Así, las élites locales tuvieron un papel destacado sobre si se unían a Costa Rica o a Nicaragua, aunque la decisión – tomada finalmente por una minoría– no fue uniforme ni consensuada pues el ayuntamiento de Villa Guanacaste (actual Liberia) fue el primero en rechazar de plano la invitación en mayo de 1824.
En junio de ese año, el recién creado cabildo de Santa Cruz apoyó la decisión del cabildo de Nicoya, quizás como gratitud por la instauración de este ayuntamiento en abril de 1824 por las autoridades nicoyanas.
Después, el 4 de julio de 1824, Nicoya rechazó la invitación, pero agradeciendo a Costa Rica por haberla tomado en cuenta y aduciendo que “no podían ser disidentes” (Archivo Nacional de Costa Rica [ANCR], Gobernación, 1824, folio 10). Empero, 21 días después, cambió de opinión y decidió incorporarse, con el apoyo de Santa Cruz, el 25 de julio de 1824. Villa Guanacaste lo haría en 1834. De tal manera, en este proceso, las élites locales dudaban si debían seguir perteneciendo a Nicaragua o si debían agregarse a Costa Rica.

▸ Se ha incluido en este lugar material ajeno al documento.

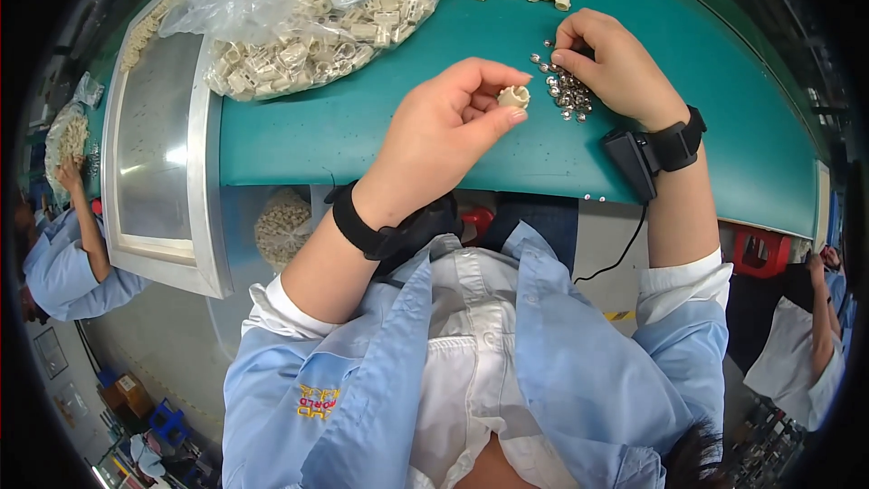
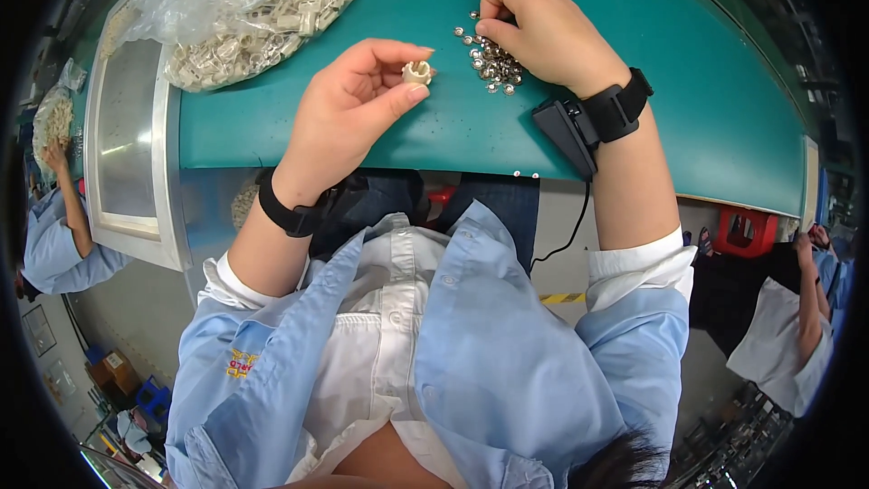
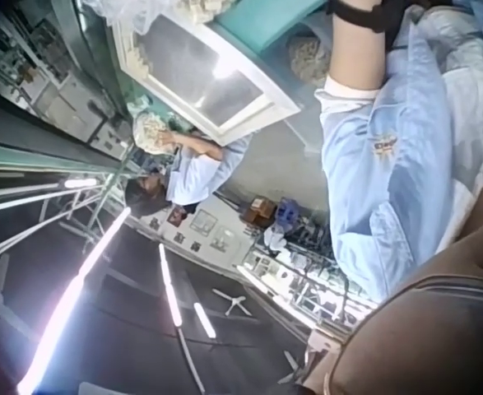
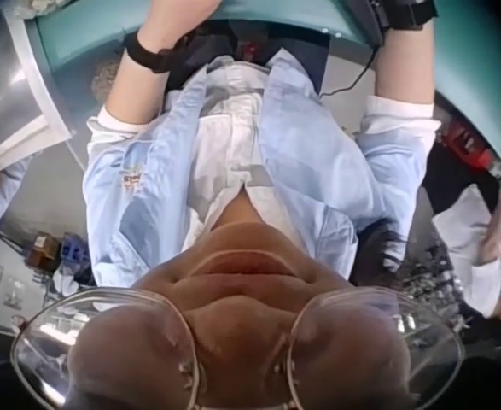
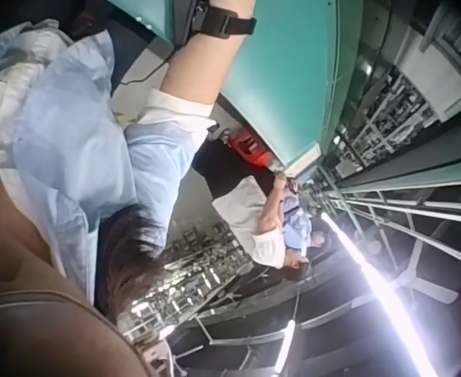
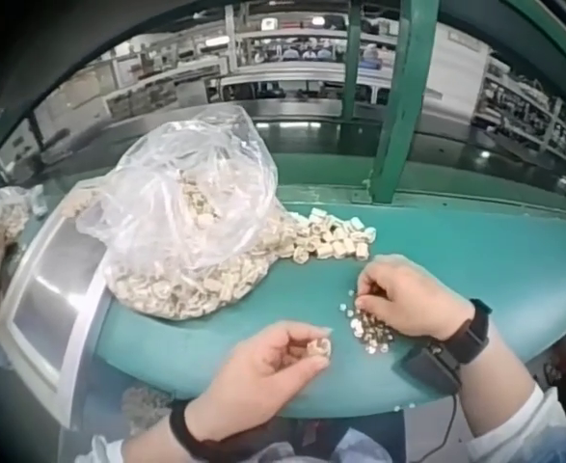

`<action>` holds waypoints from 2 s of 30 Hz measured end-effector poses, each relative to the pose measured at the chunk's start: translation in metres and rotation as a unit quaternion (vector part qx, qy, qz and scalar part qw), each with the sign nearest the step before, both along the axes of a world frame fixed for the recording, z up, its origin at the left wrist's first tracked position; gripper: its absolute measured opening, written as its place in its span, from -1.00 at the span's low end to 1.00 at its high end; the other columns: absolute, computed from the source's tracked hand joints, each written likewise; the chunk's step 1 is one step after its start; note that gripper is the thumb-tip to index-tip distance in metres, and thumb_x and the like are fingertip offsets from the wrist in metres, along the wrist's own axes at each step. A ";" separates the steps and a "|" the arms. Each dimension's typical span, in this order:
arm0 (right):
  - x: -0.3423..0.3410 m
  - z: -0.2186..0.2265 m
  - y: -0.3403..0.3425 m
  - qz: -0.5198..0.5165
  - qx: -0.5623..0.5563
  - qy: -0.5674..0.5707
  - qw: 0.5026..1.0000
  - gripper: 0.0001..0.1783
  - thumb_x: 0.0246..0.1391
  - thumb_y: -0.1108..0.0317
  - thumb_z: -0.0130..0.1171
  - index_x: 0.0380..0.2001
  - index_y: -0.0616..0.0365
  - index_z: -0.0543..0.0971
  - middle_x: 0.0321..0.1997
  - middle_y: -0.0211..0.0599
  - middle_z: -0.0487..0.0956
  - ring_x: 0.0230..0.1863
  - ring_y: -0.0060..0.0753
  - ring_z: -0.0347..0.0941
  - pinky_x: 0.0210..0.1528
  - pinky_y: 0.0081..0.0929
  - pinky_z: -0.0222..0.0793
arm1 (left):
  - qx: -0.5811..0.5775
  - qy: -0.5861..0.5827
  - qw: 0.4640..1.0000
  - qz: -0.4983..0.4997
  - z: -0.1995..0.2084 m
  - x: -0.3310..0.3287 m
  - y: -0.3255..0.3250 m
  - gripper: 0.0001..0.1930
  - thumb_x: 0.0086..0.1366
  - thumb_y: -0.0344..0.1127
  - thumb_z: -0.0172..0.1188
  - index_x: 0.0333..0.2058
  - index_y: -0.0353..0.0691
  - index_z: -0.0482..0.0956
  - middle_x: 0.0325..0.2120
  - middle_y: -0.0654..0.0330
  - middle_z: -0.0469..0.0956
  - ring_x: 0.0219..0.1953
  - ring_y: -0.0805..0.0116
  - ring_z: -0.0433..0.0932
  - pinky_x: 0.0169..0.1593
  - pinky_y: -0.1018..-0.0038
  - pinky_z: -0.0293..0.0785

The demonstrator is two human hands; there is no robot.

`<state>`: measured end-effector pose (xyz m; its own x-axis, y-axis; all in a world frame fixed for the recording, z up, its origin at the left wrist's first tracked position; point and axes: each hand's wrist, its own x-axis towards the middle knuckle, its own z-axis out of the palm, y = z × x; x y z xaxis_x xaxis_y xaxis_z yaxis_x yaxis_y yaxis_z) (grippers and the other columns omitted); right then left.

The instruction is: The person picks up a plastic housing and a metal component by hand, inserts the component into the housing, and places the assembled unit onto a metal tray.

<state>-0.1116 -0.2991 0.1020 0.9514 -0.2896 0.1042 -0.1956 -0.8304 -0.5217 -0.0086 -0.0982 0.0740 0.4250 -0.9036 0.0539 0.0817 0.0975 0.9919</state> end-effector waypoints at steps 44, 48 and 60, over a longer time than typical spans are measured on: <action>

La lucha de poder y la posterior guerra entre leoneses y granadinos suscitaría una inestabilidad política en Nicaragua, y habría podido ocasionar graves consecuencias económicas para las élites de Nicoya y Santa Cruz. Estas comerciaban con Costa Rica a través del puerto de Puntarenas.
El golfo de Nicoya unía a esas regiones pues era una ruta de fácil y rápido acceso, lo que no ocurría con Nicaragua. En consecuencia, la ligera estabilidad política y la relación económica de Nicoya y Santa Cruz con Costa Rica pudieron influir más sobre la idea de unirse que los aspectos patrióticos o las lealtades nacionalistas, puesto que no se habían creado los estados nacionales, como lo señalan las historiadoras Frances Kinloch Tijerino y Soili Buska Harjú.
Sin embargo, la decisión tomada por los pueblos de Nicoya y Santa Cruz debía ser resuelta por la Federación Centroamericana, lo que se dio de manera temporal en diciembre de 1825, cuando el Congreso Federal autorizó “la separación del antiguo territorio del partido de Nicoya de Nicaragua y su agregación a Costa Rica” (ANCR, Congreso, 1825, folio 1). Esto fue ratificado en 1826 por el Congreso.
Costa Rica no violentó la soberanía de Nicaragua cuando le fue agregado el territorio del partido de Nicoya puesto que dicha soberanía residía en la Federación Centroamericana, de la que formaban parte tanto Costa Rica como Nicaragua. Esto evitó un recrudecimiento del conflicto e incluso un enfrentamiento militar.
Lo anterior es parte integral del texto del historiador Arnaldo Rodriguez, que considera que el termino anexión es mal utilizado considerando que “históricamente, la palabra “anexión” se ha usado para denotar la inclusión de un territorio en el de otro Estado empleando la fuerza o las amenazas. Por esto, es discutible llamar “anexión” a la incorporación del partido de Nicoya”.
El error en que incurrió el ministro Mora, fue realmente el decir que “Guanacaste entero” se fusionó a Costa Rica, ya que es sabido que el territorio que comprende hoy Guanacaste no fue en su totalidad lo que correspondía al Partido de Nicoya.